Look through the material below and show every line with the word "rendered".

• _Source material_
BEGIN
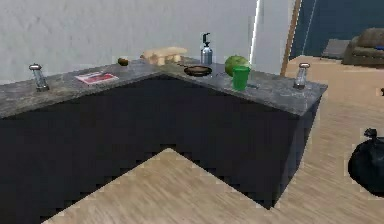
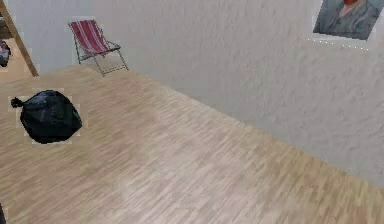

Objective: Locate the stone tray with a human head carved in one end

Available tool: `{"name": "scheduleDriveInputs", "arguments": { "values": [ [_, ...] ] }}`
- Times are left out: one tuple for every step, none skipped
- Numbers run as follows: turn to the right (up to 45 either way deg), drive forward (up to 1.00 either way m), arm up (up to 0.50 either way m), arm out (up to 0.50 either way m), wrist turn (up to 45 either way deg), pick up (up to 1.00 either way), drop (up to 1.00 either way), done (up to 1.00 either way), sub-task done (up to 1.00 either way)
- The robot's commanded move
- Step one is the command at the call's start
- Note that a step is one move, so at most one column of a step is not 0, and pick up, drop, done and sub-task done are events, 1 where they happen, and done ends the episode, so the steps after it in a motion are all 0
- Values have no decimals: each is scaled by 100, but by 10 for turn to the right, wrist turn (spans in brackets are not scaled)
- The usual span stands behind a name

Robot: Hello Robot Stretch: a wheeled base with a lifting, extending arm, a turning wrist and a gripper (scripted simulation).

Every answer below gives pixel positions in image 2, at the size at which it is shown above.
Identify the red striped deck chair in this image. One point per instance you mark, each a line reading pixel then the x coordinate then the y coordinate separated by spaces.
pixel 89 37

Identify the black garbage bag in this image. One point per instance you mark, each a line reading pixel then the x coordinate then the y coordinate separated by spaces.
pixel 50 116

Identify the dark bag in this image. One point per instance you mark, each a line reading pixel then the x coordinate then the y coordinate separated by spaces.
pixel 4 53

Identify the grey portrait wall picture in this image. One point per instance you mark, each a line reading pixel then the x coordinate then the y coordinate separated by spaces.
pixel 350 20

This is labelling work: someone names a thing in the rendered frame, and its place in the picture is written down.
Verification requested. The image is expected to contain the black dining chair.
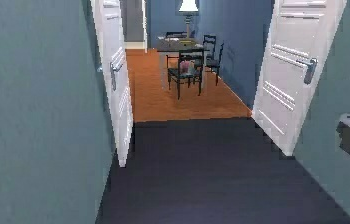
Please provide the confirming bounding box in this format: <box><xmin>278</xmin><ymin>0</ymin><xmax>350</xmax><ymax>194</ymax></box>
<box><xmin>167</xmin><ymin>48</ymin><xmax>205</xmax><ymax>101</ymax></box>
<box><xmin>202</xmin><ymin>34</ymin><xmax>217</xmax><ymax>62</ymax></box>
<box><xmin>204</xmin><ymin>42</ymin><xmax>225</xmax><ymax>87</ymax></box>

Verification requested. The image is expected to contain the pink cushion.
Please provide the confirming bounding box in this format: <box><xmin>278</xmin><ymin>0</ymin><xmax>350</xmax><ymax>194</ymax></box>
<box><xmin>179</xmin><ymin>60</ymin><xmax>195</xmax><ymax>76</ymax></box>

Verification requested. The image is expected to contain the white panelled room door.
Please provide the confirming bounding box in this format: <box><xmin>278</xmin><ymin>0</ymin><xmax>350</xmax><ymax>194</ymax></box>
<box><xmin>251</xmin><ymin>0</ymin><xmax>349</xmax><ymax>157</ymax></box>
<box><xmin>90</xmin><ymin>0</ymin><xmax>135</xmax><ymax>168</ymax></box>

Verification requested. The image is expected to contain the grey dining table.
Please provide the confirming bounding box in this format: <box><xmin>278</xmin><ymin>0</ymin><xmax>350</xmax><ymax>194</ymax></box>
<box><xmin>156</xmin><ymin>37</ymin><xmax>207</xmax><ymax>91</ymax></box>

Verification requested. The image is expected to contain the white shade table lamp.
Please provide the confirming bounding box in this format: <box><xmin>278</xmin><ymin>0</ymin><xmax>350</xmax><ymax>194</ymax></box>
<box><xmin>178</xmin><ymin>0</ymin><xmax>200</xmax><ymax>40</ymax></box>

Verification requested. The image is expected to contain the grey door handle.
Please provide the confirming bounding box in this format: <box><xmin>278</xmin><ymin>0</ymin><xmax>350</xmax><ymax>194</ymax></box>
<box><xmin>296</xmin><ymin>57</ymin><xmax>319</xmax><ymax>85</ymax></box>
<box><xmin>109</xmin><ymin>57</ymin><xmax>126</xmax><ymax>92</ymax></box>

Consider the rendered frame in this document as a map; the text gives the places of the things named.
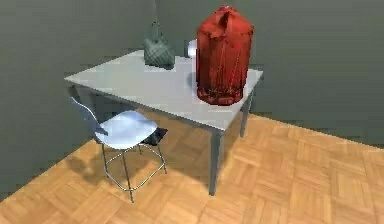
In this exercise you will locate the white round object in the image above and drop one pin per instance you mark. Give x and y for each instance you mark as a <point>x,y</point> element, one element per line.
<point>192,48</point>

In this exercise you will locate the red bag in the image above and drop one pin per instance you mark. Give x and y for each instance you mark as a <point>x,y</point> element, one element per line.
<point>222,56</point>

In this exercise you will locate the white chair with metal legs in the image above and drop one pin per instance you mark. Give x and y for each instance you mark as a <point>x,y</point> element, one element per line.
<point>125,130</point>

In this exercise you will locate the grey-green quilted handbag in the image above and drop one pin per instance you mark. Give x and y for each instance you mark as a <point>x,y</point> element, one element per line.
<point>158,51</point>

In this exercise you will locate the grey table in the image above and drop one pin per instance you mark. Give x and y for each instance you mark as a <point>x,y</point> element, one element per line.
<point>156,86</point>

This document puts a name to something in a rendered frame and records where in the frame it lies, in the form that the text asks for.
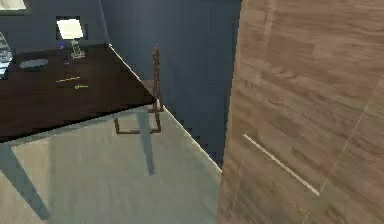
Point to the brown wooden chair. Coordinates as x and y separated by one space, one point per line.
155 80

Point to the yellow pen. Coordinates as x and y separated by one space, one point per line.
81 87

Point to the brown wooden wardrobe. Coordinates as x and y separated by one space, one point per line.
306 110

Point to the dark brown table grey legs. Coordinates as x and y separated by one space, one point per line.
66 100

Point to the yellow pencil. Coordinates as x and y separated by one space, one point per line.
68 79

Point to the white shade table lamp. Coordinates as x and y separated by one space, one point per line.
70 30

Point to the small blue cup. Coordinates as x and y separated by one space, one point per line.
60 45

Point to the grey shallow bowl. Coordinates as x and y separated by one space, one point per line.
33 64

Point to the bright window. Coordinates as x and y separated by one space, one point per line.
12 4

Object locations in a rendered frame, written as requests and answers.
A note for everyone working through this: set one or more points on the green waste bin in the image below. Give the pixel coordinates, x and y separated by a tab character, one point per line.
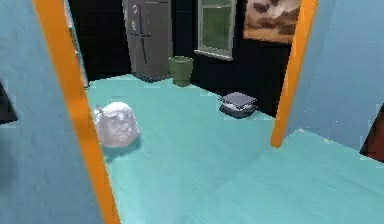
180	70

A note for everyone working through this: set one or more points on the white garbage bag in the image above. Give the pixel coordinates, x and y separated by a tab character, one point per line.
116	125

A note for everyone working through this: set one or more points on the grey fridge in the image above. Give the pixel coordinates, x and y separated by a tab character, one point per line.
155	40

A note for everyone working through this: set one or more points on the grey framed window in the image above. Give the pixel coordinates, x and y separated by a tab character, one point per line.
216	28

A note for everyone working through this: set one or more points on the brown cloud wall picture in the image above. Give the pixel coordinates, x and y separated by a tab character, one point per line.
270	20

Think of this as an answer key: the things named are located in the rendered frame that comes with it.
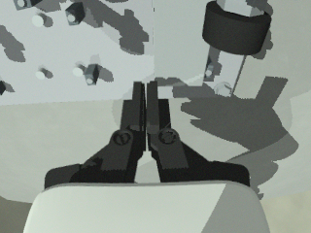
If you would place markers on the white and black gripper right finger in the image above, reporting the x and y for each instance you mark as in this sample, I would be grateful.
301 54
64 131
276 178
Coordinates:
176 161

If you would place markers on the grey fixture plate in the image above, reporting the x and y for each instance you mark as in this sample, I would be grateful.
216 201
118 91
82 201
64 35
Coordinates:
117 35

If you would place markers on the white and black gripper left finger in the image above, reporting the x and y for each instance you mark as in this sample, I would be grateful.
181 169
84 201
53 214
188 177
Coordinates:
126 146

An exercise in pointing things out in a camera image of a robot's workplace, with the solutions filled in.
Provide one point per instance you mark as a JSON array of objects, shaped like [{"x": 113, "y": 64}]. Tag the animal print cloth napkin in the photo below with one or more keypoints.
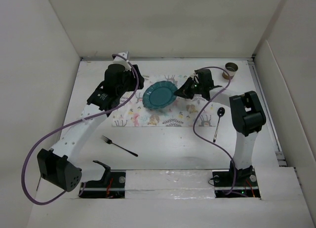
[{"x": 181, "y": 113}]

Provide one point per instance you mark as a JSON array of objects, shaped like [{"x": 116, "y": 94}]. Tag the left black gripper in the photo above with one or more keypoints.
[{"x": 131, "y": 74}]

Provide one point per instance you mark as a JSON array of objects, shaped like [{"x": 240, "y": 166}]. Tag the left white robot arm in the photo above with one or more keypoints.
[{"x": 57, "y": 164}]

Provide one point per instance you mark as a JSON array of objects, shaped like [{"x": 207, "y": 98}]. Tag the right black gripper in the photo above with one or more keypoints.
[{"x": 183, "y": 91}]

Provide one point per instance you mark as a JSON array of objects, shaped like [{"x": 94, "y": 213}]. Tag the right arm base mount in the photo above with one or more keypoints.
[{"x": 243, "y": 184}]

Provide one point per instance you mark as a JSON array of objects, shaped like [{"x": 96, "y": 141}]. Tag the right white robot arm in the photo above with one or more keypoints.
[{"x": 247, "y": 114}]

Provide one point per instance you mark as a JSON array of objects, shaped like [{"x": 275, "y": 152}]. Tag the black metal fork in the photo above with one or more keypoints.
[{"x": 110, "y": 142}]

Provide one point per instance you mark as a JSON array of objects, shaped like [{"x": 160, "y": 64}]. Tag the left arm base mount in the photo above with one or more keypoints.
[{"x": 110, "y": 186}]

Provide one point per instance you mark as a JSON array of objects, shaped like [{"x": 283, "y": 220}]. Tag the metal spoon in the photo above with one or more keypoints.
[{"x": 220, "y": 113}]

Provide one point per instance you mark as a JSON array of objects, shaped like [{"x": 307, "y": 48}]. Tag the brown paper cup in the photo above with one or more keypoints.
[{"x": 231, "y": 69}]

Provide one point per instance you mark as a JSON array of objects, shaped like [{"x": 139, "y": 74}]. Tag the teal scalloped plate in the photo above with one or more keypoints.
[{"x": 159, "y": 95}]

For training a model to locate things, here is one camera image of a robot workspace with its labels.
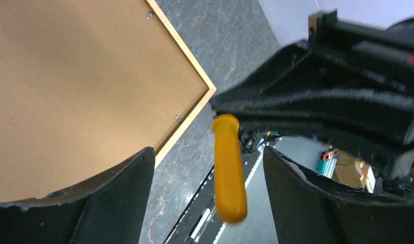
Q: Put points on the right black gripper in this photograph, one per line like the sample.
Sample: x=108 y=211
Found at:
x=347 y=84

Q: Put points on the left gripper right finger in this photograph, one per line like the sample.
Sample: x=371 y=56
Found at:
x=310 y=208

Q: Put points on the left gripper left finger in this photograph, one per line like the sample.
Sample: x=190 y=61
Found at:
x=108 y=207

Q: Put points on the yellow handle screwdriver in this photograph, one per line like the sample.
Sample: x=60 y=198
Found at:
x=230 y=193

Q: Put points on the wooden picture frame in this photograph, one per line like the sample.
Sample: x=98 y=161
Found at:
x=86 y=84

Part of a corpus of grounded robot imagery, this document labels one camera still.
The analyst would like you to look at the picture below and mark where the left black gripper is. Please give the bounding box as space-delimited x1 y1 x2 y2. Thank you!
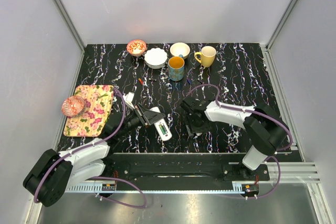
END
• _Answer below_
This is labelling work: someone names a thing in the rendered frame, and its place in the picture is written down.
Consider the rendered frame in this document as a map; the text gives the places of the things named.
This document puts a name to something in a rendered frame and records where in the frame it lies, in the form that the text asks for.
Object locations in a rendered frame, written as requests and answers.
Think of this as an answer key: the things named are located in the rendered frame that comes with it.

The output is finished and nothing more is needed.